This is another ad for a newsletter we’ve looked at quite a few times before, but things have changed a little bit. BreakAway investor was for quite a while edited by Andrew Mickey, but apparently a few years of failed teaser stocks (and, I imagine, some weak performance by the newsletter as a whole) has led to a changing of the guard. Christian DeHaemer, who edits or contributes to many other Taipan newsletters (Red Zone profits, Crisis Trader, Material Profits, etc.), is now at the Breakaway Investor helm. Will his picks do any better?

(I don’t actually know anything about why Mickey left, just guessing — he’s still in the business and is now investment strategist for a much smaller organization called Q1 Publishing.)

This time around, the promise of the ad is a bit novel — they tell us that you can do well by doing good. That you can contribute to what they call “Operation Global Rescue” by investing in this “Global Relief Fund” and help feed the world, and also get rich. You don’t have to read between the lines too much to notice that, of course, they just made up the terms “Operation Global Rescue” and “Global Relief Fund” — what they’re talking about is investing in the companies that help modern agriculture run. I guess you can make the argument that these investments will help to feed the hungry if you like, though they do go a bit aboveboard comparing investing in Potash and John Deere to making a charitable contribution.

And they make you feel like you can be “controversial” in making money by doing good — which, of course, conjures up images of big returns (why else would there be a “controversy?”).

If you want to save the world or feed a family, send your money to Heifer Project International or whatever your favorite charity might be … but perhaps you can still make some money with agricultural stocks, and have more money to fuel your generosity. Let’s have a look:

“‘Operation Global Rescue’ Stock #1: Feeding the World!”

Here’s an excerpt from DeHaemer’s spiel:

“If you could only own one stock for the next five years… this would be the one. Kiplinger’s calls this company a “real growth stock”… .

“This company is a leader in agriculture biotechnology. They produce seeds and herbicides …

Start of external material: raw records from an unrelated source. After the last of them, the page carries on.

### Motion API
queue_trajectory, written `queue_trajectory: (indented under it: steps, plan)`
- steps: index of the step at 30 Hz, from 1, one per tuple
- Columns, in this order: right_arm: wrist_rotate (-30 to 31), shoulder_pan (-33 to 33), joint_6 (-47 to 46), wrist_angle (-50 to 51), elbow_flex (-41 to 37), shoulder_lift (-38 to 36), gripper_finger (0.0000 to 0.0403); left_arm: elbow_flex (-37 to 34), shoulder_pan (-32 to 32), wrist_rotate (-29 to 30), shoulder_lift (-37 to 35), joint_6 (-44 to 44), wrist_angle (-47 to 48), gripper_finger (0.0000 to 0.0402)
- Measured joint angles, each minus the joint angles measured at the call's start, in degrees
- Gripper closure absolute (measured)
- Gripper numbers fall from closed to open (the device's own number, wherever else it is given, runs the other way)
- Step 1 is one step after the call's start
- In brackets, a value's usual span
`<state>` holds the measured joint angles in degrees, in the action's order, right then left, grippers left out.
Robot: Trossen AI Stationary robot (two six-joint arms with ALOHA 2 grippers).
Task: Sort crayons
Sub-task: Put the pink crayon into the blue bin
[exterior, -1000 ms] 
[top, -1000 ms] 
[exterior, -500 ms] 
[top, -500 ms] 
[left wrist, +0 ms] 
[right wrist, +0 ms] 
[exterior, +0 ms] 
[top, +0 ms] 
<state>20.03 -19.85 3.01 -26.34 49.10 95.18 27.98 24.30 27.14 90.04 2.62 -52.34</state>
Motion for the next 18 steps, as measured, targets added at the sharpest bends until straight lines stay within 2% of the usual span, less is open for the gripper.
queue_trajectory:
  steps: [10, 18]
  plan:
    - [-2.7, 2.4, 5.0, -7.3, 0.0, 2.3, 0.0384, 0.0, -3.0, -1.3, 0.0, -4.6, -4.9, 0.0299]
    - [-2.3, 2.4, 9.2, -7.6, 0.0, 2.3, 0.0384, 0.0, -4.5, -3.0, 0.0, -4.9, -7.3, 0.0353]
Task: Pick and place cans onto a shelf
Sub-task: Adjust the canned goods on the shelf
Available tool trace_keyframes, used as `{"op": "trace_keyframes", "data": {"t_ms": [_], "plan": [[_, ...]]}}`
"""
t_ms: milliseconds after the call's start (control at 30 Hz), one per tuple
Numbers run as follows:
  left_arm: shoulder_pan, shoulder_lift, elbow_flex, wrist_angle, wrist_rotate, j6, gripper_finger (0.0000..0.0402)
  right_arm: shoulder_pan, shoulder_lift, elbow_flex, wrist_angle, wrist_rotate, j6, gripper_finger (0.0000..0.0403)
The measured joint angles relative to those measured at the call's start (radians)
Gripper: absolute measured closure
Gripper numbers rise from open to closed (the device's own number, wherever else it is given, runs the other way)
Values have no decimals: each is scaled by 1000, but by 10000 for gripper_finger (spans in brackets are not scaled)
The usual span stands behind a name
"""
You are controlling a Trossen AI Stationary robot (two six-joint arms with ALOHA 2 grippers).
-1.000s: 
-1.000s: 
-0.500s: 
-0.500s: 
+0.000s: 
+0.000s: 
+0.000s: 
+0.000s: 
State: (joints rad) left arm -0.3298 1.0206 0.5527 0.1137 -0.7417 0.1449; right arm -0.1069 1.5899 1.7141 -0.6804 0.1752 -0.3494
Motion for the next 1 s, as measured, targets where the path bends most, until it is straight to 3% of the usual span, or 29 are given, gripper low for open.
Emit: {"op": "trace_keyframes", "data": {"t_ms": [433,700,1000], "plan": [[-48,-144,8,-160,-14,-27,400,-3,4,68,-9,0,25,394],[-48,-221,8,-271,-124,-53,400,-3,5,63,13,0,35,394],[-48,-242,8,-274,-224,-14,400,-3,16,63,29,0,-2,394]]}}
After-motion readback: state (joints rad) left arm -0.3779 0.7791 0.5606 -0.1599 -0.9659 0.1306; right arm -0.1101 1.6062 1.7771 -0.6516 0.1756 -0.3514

“According to a survey by Thomson Financial News, their earnings are expected to grow 37% annually over the next three to five years.

“And they can charge a pretty penny for seeds that grow corn that is resistant to pests.

“In fact, in June this company launched a new push to help feed the world by funding wheat and rice research projects, handing out seeds to African farmers and pledging to double corn and soy yields over the next 22 years.”

We get some specifics, too, thankfully — so the Thinkolator needn’t go hungry today.

Net income grew 107% year over year in the last quarter.

Profit margin is 18%.

Trades at a PE of about 30.

Big mutual funds have been adding to their positions.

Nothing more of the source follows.